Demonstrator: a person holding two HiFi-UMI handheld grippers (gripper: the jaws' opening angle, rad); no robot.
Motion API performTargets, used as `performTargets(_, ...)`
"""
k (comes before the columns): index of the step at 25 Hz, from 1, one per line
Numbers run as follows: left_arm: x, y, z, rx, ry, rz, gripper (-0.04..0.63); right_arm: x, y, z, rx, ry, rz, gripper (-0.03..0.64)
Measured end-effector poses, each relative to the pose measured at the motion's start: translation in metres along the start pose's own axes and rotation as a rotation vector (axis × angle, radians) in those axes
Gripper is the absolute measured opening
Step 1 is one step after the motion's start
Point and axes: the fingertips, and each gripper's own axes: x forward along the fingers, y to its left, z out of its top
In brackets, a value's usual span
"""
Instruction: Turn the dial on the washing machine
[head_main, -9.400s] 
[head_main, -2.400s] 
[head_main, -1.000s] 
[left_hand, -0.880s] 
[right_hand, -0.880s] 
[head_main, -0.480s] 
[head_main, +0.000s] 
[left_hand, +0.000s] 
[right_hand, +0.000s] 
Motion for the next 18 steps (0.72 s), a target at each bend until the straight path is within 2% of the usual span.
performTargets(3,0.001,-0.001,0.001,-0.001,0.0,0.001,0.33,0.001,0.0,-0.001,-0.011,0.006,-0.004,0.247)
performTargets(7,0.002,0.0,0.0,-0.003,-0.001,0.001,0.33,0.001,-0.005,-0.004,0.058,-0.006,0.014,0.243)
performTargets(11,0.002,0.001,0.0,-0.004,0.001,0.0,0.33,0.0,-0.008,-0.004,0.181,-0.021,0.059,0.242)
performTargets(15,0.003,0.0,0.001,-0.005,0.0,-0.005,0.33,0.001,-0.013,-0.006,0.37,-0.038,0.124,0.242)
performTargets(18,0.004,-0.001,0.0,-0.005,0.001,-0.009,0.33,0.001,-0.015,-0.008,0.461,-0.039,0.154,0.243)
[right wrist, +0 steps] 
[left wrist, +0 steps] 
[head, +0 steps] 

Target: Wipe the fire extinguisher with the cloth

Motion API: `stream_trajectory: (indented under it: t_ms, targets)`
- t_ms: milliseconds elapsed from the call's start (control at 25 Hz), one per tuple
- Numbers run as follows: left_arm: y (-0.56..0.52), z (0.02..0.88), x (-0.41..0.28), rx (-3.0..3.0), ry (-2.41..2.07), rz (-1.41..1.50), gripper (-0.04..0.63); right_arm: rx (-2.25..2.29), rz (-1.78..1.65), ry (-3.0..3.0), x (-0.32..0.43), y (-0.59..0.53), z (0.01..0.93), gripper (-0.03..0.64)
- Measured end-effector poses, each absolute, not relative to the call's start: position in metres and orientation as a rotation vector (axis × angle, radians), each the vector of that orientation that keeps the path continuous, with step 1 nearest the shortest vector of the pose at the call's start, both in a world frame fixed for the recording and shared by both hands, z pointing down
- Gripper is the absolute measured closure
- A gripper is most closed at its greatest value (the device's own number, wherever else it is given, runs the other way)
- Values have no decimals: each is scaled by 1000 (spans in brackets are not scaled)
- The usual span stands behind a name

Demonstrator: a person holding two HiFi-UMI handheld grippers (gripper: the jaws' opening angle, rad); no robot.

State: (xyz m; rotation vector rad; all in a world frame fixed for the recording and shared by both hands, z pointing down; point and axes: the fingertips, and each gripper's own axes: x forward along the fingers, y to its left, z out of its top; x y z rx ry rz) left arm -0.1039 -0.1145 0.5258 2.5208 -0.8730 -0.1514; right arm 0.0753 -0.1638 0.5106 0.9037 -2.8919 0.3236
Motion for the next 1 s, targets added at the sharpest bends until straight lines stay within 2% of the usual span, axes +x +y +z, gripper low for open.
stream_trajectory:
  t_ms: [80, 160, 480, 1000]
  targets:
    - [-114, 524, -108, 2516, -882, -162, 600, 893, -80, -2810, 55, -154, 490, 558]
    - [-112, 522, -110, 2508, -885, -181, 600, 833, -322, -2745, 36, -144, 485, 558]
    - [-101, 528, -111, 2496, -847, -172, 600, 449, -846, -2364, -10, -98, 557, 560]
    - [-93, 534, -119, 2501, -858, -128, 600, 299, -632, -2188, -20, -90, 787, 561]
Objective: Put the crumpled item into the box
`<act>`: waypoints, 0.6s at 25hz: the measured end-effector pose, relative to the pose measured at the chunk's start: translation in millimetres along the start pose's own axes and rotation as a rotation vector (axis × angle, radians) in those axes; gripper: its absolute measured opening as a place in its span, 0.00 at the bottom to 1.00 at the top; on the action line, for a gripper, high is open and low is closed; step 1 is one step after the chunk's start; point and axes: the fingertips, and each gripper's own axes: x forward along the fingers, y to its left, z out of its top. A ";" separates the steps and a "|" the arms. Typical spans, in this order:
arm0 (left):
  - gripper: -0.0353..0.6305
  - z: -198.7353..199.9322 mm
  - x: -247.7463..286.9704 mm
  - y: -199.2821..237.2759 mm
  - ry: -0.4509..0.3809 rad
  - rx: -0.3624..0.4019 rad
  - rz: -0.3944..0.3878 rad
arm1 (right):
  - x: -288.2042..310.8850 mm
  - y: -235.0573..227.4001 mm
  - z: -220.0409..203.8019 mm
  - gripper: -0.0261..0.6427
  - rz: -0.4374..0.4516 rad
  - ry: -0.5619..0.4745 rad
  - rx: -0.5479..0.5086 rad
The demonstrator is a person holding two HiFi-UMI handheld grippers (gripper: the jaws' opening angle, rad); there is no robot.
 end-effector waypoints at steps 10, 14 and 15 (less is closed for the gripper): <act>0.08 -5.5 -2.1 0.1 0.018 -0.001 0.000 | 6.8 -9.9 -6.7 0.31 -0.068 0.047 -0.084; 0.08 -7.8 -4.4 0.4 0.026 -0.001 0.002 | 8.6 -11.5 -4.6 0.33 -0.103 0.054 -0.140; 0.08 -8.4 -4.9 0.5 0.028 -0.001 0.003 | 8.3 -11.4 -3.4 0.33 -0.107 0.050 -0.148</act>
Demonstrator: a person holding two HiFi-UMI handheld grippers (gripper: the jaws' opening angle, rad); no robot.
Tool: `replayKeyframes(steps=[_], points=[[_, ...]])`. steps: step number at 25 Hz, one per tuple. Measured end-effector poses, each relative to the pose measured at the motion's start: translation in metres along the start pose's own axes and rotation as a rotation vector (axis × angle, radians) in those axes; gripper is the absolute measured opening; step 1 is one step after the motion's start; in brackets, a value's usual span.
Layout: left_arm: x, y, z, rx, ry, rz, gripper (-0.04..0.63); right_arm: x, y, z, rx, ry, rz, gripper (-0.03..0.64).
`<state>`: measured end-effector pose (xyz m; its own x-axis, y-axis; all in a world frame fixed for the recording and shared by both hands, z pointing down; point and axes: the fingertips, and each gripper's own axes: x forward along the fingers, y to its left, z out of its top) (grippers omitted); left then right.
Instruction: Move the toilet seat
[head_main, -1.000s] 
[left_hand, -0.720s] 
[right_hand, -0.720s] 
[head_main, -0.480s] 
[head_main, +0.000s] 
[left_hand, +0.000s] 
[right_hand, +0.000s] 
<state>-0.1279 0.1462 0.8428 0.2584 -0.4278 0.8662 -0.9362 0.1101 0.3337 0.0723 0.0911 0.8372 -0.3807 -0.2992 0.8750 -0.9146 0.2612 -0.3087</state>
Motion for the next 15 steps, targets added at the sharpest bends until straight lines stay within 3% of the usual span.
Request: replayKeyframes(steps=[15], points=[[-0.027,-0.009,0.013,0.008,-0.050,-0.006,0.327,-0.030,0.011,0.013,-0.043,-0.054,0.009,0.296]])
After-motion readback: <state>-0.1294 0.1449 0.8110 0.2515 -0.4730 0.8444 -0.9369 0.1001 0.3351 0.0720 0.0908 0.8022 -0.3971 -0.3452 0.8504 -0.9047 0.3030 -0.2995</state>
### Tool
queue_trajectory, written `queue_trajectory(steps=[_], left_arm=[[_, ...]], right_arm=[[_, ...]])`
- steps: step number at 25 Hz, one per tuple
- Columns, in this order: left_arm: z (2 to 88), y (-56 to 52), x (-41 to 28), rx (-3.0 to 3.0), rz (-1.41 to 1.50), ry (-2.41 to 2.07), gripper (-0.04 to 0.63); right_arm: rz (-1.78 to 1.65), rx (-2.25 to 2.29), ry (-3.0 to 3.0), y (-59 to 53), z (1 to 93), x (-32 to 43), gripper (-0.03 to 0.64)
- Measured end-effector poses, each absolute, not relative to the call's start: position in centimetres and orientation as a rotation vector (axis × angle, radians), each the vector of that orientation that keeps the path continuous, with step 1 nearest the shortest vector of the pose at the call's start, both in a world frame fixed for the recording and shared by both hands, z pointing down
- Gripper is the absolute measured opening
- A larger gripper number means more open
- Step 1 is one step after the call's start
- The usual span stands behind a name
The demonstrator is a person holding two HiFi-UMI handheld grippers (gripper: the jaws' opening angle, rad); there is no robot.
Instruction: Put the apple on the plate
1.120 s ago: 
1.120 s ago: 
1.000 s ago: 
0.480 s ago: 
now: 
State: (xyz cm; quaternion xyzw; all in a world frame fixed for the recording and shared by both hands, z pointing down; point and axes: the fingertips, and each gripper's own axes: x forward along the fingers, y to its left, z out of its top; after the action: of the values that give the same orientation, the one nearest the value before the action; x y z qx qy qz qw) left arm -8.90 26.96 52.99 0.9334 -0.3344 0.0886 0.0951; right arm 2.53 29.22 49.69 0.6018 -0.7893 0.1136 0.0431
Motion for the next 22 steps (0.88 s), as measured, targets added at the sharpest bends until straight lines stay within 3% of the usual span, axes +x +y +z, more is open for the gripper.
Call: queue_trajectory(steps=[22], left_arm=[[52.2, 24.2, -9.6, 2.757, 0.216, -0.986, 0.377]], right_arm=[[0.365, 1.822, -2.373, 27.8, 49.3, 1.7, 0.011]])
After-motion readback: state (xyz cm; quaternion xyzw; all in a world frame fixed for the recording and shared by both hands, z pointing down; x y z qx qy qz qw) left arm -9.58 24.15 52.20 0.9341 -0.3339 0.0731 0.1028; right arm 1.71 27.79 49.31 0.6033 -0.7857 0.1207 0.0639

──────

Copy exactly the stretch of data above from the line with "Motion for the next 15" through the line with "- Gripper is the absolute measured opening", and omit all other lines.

* _Completed task_:
Motion for the next 15 steps, targets added at the sharpest bends until straight lines stay within 3% of the usual span.
Request: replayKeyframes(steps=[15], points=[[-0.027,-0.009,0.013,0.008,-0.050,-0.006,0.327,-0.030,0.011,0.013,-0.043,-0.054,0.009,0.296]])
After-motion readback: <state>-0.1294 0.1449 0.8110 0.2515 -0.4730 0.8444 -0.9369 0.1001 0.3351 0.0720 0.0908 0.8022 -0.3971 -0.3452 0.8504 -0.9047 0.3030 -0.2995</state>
### Tool
queue_trajectory, written `queue_trajectory(steps=[_], left_arm=[[_, ...]], right_arm=[[_, ...]])`
- steps: step number at 25 Hz, one per tuple
- Columns, in this order: left_arm: z (2 to 88), y (-56 to 52), x (-41 to 28), rx (-3.0 to 3.0), rz (-1.41 to 1.50), ry (-2.41 to 2.07), gripper (-0.04 to 0.63); right_arm: rz (-1.78 to 1.65), rx (-2.25 to 2.29), ry (-3.0 to 3.0), y (-59 to 53), z (1 to 93), x (-32 to 43), gripper (-0.03 to 0.64)
- Measured end-effector poses, each absolute, not relative to the call's start: position in centimetres and orientation as a rotation vector (axis × angle, radians), each the vector of that orientation that keeps the path continuous, with step 1 nearest the shortest vector of the pose at the call's start, both in a world frame fixed for the recording and shared by both hands, z pointing down
- Gripper is the absolute measured opening

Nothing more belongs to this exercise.